Problem to solve:
Line by line, transcribe the listing below without omission.

-- Data block follows --

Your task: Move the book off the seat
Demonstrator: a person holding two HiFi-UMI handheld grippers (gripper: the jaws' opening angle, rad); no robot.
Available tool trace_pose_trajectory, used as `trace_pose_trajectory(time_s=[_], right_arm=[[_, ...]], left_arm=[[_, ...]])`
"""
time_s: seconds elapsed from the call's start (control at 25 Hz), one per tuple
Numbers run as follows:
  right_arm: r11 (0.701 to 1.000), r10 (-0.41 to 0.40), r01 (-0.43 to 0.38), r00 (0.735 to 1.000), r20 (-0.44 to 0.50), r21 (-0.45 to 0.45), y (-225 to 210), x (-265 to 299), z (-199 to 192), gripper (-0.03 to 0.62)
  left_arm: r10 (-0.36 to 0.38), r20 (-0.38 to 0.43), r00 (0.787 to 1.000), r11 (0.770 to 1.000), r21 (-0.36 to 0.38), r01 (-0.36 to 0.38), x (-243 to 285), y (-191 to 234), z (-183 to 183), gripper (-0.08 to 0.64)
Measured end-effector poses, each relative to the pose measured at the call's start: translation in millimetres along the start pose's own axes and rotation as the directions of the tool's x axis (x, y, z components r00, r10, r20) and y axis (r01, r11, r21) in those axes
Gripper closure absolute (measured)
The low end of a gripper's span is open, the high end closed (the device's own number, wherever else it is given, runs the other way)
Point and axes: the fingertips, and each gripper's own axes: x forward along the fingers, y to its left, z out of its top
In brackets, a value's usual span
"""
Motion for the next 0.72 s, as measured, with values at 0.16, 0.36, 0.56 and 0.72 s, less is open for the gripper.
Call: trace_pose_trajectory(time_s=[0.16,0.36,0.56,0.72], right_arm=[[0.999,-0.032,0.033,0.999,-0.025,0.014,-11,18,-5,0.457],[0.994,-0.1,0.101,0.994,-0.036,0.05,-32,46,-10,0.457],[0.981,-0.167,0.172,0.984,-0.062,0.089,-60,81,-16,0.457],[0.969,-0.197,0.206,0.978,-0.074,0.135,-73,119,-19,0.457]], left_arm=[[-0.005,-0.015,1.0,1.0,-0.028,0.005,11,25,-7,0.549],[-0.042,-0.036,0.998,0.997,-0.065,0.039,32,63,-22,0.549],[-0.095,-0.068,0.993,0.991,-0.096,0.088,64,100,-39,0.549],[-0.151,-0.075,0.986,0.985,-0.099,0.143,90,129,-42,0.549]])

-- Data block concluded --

Exercise response:
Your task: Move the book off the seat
Demonstrator: a person holding two HiFi-UMI handheld grippers (gripper: the jaws' opening angle, rad); no robot.
Available tool trace_pose_trajectory, used as `trace_pose_trajectory(time_s=[_], right_arm=[[_, ...]], left_arm=[[_, ...]])`
"""
time_s: seconds elapsed from the call's start (control at 25 Hz), one per tuple
Numbers run as follows:
  right_arm: r11 (0.701 to 1.000), r10 (-0.41 to 0.40), r01 (-0.43 to 0.38), r00 (0.735 to 1.000), r20 (-0.44 to 0.50), r21 (-0.45 to 0.45), y (-225 to 210), x (-265 to 299), z (-199 to 192), gripper (-0.03 to 0.62)
  left_arm: r10 (-0.36 to 0.38), r20 (-0.38 to 0.43), r00 (0.787 to 1.000), r11 (0.770 to 1.000), r21 (-0.36 to 0.38), r01 (-0.36 to 0.38), x (-243 to 285), y (-191 to 234), z (-183 to 183), gripper (-0.08 to 0.64)
Measured end-effector poses, each relative to the pose measured at the call's start: translation in millimetres along the start pose's own axes and rotation as the directions of the tool's x axis (x, y, z components r00, r10, r20) and y axis (r01, r11, r21) in those axes
Gripper closure absolute (measured)
The low end of a gripper's span is open, the high end closed (the device's own number, wherever else it is given, runs the other way)
Point and axes: the fingertips, and each gripper's own axes: x forward along the fingers, y to its left, z out of its top
In brackets, a value's usual span
"""
Motion for the next 0.72 s, as measured, with values at 0.16, 0.36, 0.56 and 0.72 s, less is open for the gripper.
Call: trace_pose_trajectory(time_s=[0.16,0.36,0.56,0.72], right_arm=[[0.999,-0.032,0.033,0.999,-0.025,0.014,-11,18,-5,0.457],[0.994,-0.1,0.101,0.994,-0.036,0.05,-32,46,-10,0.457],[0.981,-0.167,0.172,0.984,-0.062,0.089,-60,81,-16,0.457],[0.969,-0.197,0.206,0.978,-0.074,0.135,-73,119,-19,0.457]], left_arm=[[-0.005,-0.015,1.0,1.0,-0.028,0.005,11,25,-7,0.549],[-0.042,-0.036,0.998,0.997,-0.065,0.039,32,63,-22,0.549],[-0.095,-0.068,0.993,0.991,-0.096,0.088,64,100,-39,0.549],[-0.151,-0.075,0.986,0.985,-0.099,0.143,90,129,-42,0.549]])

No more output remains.